▶ Directions: Check the entries below for lines with "blue"; report only how many there are.

▶ Provided data:
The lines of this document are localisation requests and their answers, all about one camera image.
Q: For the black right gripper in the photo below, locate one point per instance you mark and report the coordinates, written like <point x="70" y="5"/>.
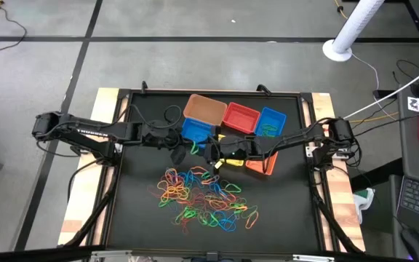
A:
<point x="238" y="149"/>

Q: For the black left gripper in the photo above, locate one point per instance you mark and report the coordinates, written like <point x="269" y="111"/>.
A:
<point x="158" y="136"/>

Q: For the green rubber band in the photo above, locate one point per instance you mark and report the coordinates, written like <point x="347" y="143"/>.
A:
<point x="226" y="188"/>
<point x="209" y="220"/>
<point x="164" y="202"/>
<point x="194" y="149"/>
<point x="186" y="214"/>
<point x="269" y="129"/>
<point x="240" y="203"/>

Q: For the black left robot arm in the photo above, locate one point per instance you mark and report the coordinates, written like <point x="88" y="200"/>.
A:
<point x="86" y="131"/>

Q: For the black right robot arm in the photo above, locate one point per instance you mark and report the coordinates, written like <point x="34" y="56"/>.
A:
<point x="304" y="134"/>

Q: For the orange rubber band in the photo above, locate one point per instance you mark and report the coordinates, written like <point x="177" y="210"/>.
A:
<point x="257" y="216"/>
<point x="216" y="202"/>
<point x="198" y="168"/>

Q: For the blue rubber band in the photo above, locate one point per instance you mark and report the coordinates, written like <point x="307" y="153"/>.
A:
<point x="221" y="218"/>
<point x="189" y="178"/>
<point x="227" y="230"/>

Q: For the pile of coloured rubber bands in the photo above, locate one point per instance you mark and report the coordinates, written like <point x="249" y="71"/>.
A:
<point x="209" y="180"/>

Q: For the red rubber band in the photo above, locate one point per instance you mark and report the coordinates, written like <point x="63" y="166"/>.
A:
<point x="156" y="193"/>
<point x="184" y="227"/>

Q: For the small yellow tag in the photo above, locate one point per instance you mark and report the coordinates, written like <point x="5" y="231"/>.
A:
<point x="218" y="164"/>

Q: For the yellow plastic basket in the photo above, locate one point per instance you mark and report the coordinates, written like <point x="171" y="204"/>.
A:
<point x="235" y="162"/>

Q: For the blue plastic basket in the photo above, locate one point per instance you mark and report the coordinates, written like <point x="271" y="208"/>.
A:
<point x="270" y="116"/>
<point x="196" y="129"/>

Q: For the peach plastic bin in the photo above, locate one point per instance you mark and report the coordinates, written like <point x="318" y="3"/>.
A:
<point x="205" y="109"/>

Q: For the red plastic basket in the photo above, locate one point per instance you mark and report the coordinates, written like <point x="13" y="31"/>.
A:
<point x="241" y="117"/>

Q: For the orange plastic basket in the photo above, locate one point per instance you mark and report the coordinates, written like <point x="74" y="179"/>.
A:
<point x="258" y="165"/>

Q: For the black table clamp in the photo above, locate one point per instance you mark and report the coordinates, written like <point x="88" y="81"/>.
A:
<point x="144" y="87"/>
<point x="264" y="89"/>

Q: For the white green object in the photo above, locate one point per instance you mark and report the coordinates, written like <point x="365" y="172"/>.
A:
<point x="364" y="203"/>

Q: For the black power adapter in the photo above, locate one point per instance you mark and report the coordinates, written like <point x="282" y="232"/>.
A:
<point x="385" y="94"/>

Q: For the white pole with round base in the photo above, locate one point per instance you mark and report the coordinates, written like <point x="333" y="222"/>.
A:
<point x="355" y="22"/>

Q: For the white black marker tag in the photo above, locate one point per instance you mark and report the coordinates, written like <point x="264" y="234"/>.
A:
<point x="418" y="103"/>

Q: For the black computer mouse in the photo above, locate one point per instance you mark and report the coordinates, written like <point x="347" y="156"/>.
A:
<point x="415" y="244"/>

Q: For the white metal bracket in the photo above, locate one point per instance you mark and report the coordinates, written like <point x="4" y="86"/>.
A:
<point x="111" y="254"/>
<point x="313" y="258"/>

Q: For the black frame crossbar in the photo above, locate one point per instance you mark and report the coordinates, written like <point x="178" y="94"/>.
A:
<point x="31" y="254"/>

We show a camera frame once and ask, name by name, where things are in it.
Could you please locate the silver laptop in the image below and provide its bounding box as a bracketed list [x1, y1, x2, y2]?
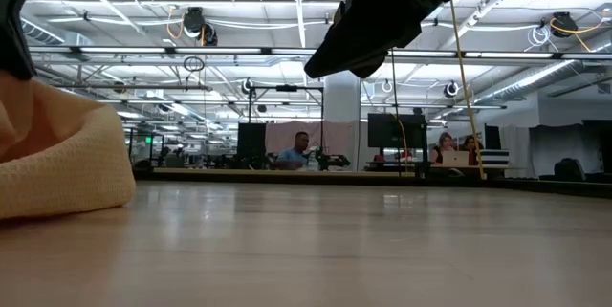
[441, 150, 471, 168]

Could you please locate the black monitor on stand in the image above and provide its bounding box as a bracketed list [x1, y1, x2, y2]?
[366, 112, 429, 177]

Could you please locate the black hanging cable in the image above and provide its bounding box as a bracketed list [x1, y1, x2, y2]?
[389, 48, 404, 178]

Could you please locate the orange waffle-weave towel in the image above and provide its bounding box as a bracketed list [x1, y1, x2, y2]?
[0, 70, 137, 221]

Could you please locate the person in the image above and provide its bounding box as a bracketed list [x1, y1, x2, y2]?
[273, 130, 313, 171]
[460, 134, 485, 166]
[429, 131, 456, 164]

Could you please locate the yellow hanging cable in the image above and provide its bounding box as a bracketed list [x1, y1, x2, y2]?
[448, 0, 487, 181]

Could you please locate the black camera rig frame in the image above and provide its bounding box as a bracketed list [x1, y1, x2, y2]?
[246, 83, 326, 169]

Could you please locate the black white striped box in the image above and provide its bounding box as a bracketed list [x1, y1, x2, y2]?
[479, 148, 511, 167]

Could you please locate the pink curtain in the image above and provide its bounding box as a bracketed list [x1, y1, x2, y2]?
[265, 120, 369, 160]

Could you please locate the black backpack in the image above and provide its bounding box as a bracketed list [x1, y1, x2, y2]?
[553, 157, 586, 183]

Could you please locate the black upright panel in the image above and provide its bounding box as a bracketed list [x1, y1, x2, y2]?
[236, 121, 268, 169]

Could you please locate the small black monitor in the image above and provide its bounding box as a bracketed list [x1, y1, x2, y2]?
[484, 123, 503, 151]

▶ Solution to this problem: 2